Dans une note de conjoncture, EDEM rappelle que la communauté internationale avait jusque-là encouragé le dialogue et la concertation entre les secteurs nationaux pour sortir le pays de la crise, avant de soutenir une solution jugée unilatérale, en rupture avec les principes de légalité et de consensus politique.
Le parti dresse par ailleurs un bilan jugé alarmant après vingt-deux mois de gouvernance, marqué notamment par la persistance des enlèvements, la corruption, l’impunité, l’insécurité généralisée et l’aggravation de la précarité alimentaire, estimant que ces réalités contredisent les promesses avancées.

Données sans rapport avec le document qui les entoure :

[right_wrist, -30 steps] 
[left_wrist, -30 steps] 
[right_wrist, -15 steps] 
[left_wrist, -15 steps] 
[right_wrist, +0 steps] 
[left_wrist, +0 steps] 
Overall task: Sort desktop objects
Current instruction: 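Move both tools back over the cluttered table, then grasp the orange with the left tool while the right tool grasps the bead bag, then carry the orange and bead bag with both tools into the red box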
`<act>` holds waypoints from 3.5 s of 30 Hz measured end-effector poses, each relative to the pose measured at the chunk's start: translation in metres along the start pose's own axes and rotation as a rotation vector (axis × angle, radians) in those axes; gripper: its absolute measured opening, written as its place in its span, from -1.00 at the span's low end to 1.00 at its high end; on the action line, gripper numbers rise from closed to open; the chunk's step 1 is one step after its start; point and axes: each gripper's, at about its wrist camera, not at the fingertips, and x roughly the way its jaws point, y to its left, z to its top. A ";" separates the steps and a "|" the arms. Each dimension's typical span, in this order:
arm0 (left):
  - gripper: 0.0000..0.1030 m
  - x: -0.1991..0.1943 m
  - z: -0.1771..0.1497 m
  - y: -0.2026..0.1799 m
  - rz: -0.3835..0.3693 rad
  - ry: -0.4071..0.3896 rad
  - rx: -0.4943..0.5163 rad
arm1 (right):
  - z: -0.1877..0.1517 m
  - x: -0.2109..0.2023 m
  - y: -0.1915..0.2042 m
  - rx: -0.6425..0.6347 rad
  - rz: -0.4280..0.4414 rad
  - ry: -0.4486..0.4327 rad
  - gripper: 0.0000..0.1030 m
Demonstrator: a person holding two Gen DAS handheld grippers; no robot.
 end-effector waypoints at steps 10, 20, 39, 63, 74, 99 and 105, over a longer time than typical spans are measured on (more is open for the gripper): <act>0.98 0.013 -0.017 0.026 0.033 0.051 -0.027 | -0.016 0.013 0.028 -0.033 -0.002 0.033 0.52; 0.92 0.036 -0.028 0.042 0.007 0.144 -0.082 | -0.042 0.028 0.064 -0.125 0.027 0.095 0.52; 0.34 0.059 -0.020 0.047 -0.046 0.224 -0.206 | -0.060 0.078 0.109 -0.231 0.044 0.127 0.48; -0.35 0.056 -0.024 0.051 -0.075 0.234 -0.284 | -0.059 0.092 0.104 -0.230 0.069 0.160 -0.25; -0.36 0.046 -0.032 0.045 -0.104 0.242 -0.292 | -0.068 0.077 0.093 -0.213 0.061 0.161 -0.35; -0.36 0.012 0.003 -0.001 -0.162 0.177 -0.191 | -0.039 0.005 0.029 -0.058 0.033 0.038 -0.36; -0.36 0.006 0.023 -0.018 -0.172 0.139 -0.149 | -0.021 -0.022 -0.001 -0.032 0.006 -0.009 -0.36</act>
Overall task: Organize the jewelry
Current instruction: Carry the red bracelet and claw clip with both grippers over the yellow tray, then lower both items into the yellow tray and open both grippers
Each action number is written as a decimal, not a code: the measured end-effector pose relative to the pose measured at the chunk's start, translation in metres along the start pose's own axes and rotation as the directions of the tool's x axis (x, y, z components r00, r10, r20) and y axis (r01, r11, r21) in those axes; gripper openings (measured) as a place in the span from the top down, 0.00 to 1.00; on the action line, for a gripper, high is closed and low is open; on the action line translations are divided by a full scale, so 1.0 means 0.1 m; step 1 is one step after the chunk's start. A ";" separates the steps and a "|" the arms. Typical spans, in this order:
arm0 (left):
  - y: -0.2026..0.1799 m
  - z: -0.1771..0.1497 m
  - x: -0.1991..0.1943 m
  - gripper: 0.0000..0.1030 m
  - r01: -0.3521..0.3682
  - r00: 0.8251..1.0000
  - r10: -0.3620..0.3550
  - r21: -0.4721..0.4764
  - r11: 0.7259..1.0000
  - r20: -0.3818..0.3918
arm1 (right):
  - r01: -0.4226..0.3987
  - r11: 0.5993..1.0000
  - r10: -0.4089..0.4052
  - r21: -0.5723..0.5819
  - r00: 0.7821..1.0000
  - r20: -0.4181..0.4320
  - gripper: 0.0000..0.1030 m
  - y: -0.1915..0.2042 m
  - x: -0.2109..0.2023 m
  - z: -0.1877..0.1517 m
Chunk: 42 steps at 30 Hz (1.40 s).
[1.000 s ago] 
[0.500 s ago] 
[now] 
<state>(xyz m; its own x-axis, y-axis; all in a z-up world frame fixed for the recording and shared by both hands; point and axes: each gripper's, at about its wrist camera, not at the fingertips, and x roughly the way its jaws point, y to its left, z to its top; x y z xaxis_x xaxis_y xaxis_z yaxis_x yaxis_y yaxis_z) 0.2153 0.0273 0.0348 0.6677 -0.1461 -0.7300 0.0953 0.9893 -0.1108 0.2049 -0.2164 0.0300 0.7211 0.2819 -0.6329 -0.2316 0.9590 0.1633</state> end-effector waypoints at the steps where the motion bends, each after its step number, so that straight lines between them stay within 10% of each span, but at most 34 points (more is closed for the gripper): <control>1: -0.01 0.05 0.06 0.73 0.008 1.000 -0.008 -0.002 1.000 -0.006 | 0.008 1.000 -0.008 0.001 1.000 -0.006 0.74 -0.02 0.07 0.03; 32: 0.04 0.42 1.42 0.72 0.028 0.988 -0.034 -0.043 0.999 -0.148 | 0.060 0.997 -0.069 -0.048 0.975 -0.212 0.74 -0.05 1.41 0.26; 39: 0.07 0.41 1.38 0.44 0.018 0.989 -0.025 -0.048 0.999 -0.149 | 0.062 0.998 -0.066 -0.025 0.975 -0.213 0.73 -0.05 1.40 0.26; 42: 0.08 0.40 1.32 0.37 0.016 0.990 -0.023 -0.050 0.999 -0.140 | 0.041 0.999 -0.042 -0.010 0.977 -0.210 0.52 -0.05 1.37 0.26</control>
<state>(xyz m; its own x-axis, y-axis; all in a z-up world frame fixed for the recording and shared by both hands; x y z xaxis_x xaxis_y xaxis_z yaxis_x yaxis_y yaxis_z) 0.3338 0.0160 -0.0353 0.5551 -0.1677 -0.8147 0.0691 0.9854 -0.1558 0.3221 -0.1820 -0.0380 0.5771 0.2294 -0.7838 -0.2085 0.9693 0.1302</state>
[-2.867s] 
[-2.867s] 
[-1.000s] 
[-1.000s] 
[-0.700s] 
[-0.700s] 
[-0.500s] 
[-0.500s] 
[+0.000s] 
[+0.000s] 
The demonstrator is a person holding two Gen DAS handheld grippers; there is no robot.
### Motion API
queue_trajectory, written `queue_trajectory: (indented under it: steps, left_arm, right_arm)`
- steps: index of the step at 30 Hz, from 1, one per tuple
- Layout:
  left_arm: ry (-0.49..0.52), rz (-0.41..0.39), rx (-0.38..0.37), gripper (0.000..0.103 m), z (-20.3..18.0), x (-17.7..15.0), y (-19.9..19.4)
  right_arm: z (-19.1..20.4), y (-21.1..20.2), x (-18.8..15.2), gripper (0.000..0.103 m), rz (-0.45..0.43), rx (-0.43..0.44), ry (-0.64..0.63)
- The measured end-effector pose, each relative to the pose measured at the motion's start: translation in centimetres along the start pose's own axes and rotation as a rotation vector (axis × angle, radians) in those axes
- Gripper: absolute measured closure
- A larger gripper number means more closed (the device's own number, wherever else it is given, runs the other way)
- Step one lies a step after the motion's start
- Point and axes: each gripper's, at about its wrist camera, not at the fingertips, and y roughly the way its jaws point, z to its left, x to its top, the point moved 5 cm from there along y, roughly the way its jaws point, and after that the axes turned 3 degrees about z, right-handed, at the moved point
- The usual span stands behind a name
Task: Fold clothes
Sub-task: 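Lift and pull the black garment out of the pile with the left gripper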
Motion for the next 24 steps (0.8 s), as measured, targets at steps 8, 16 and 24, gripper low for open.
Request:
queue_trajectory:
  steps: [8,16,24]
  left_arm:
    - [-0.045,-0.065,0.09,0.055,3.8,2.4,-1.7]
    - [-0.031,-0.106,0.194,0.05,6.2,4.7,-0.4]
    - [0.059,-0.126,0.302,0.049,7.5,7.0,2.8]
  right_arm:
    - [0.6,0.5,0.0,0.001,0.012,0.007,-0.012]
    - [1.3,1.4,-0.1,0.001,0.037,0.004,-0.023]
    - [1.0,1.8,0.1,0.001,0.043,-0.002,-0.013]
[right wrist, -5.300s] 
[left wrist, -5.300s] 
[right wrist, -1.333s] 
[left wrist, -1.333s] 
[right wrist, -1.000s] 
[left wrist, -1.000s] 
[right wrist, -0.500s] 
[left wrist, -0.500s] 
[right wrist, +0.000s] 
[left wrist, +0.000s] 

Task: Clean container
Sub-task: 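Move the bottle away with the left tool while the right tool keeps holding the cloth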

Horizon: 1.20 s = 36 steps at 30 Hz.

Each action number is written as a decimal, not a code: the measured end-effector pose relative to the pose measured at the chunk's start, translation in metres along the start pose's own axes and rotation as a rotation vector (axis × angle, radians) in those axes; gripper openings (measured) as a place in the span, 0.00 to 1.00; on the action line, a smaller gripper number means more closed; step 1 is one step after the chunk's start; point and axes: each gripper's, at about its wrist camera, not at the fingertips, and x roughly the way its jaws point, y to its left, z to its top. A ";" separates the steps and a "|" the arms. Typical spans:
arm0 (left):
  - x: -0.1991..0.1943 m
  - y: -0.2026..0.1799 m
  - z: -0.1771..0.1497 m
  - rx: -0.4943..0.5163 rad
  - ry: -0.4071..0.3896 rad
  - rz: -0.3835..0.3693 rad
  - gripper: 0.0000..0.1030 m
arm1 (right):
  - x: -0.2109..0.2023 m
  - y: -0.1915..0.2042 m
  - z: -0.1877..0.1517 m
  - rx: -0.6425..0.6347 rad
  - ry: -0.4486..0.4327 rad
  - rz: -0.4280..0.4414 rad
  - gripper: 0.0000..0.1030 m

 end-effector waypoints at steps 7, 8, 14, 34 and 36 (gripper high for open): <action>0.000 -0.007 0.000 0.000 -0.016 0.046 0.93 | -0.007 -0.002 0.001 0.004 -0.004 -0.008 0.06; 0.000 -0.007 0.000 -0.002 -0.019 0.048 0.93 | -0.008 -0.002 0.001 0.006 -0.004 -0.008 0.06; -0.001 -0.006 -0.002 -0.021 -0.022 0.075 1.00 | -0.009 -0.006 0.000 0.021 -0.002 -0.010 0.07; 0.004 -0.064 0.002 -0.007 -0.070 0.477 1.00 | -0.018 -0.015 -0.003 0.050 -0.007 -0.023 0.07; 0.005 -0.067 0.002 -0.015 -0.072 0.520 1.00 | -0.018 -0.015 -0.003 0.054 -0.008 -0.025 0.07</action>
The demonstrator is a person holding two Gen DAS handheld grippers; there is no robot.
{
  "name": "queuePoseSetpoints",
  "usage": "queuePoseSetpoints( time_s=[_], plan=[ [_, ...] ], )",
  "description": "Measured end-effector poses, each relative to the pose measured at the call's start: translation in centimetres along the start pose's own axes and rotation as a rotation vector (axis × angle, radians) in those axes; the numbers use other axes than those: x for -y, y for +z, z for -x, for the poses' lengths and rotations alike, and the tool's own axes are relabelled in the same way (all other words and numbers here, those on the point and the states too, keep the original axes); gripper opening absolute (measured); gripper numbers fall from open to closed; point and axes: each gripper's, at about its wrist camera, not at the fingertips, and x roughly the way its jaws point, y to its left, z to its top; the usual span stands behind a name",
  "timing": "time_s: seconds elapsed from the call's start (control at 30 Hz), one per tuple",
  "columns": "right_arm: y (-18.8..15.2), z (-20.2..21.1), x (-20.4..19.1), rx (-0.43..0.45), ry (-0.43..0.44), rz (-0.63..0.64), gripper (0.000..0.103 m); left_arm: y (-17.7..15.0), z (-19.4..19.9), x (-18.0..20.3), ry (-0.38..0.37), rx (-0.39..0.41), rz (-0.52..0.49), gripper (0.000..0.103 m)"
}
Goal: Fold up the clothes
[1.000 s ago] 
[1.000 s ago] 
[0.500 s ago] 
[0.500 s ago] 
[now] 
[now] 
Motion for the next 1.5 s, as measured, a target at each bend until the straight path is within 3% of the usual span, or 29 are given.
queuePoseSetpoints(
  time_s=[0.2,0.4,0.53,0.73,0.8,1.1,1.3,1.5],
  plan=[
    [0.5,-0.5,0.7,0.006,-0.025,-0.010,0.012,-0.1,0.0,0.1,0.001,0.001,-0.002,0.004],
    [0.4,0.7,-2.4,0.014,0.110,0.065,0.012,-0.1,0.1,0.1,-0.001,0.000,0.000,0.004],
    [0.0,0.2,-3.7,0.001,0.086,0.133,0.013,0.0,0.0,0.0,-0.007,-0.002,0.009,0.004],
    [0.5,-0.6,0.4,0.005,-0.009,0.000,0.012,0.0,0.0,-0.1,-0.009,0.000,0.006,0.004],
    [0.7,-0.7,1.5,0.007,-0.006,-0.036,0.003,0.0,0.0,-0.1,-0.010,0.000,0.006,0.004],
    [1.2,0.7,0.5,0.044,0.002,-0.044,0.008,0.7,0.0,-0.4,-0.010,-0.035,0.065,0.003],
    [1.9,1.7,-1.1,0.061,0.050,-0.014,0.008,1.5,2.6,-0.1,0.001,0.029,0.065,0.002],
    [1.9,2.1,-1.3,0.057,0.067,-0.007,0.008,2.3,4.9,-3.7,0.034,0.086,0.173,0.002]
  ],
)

Fort de plusieurs décennies d’observation de la vie politique haïtienne, EDEM affirme que l’État demeure confisqué par des groupes restreints, au détriment de l’intérêt général, et appelle le Premier ministre Alix Didier Fils-Aimé à tirer les leçons de l’histoire afin d’éviter des orientations jugées risquées pour le pays.
Le parti réaffirme que la réussite de la transition passe par trois axes fondamentaux : un dialogue inclusif avec toutes les forces vives, l’instauration d’une bonne gouvernance et l’organisation d’élections crédibles dans un climat de sécurité, conditions qu’il juge indispensables au rétablissement de la stabilité nationale.